Look through the records below and copy each line that includes the word "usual".

■ Record set:
○ ○ ○ ○
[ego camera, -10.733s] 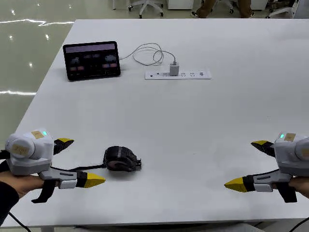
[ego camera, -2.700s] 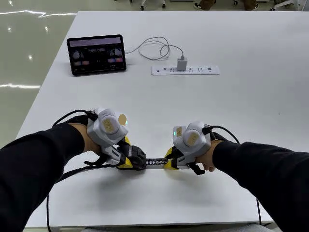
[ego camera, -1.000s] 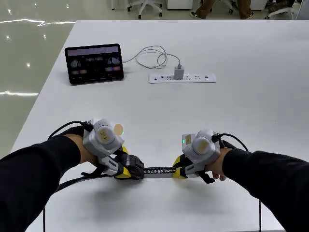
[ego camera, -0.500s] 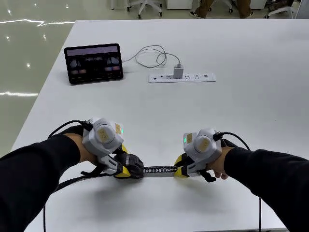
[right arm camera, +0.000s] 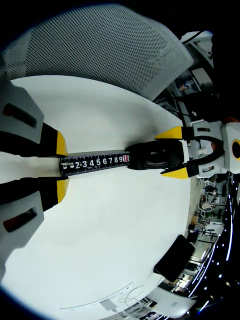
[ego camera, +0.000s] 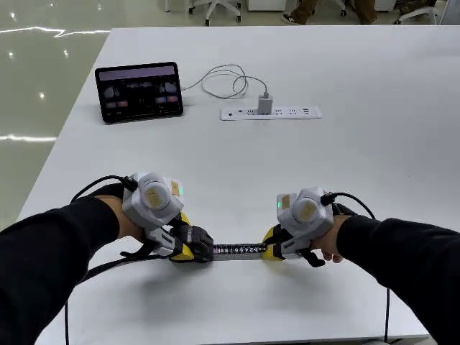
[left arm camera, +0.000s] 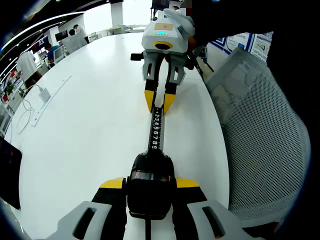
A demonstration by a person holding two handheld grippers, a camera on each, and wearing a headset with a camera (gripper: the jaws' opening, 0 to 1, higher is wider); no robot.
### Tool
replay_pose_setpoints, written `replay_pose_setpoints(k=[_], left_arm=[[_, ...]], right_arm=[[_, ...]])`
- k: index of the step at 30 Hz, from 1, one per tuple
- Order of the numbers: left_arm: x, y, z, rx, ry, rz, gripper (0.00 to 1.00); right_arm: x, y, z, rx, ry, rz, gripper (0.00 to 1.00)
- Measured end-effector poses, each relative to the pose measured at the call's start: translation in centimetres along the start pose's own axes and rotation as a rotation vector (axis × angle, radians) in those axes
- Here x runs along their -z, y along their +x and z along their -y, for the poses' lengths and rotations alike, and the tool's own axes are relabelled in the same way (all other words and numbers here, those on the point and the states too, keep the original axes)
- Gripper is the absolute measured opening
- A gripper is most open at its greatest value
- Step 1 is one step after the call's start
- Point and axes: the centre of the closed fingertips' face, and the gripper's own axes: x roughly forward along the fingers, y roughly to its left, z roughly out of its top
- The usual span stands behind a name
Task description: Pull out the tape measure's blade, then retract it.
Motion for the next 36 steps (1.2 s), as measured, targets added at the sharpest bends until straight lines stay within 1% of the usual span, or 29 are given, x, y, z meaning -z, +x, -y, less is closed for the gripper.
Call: replay_pose_setpoints(k=[10,27,36], left_arm=[[0.0,0.0,-0.1,-0.007,-0.004,0.009,0.31],[0.0,0.0,0.1,0.0,-0.005,0.006,0.31],[-0.1,0.0,0.1,0.0,-0.006,0.006,0.31]], right_arm=[[0.4,-0.3,0.0,0.004,0.003,-0.001,0.09],[1.6,-1.3,0.3,0.015,0.021,-0.005,0.09],[1.9,-1.4,0.3,0.017,0.028,-0.004,0.09]])
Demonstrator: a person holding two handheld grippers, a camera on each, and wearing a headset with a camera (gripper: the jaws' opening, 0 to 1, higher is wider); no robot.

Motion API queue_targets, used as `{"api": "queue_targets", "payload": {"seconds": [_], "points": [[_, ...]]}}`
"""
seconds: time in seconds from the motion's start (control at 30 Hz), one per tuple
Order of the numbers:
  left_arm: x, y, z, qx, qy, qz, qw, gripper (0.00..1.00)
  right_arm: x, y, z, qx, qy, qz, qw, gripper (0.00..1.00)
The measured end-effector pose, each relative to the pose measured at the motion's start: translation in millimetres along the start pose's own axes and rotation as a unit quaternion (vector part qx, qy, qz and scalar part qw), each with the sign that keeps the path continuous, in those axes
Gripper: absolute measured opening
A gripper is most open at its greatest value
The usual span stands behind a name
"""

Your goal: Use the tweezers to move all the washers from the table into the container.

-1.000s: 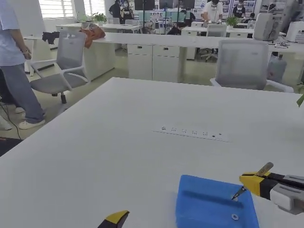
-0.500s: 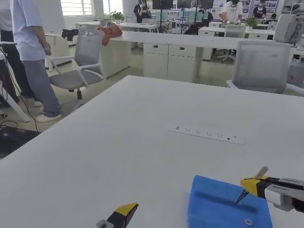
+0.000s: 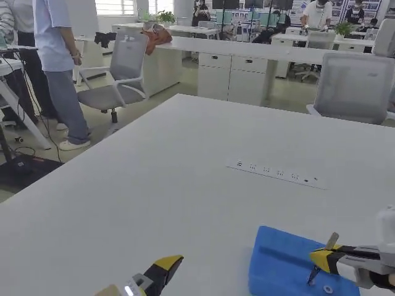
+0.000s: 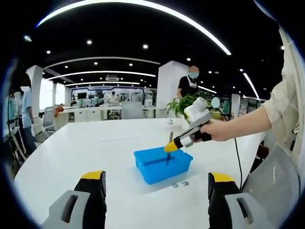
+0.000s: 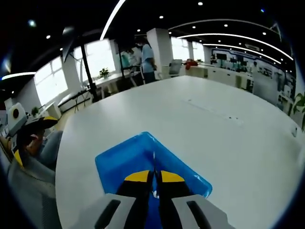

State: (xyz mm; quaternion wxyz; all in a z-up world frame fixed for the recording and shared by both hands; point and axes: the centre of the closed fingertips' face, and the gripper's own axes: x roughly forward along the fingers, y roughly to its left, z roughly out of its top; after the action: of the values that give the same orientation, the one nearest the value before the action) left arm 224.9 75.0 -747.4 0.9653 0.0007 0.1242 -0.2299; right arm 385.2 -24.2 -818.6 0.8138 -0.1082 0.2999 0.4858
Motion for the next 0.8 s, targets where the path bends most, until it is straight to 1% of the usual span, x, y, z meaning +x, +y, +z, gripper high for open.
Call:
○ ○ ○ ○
■ Response area:
- The usual span stands behind a name
Motion for the next 36 steps (1.2 s), as measured, targets added at the sharpest bends until straight lines stay within 1% of the usual span, or 29 are given, x, y, z meaning -z, +x, -y, less is closed for the gripper.
The usual span stands behind a name
Motion for the next 0.8 s, targets where the path bends most, until it is straight to 1% of the usual span, x, y, z meaning +x, +y, +z, gripper high for open.

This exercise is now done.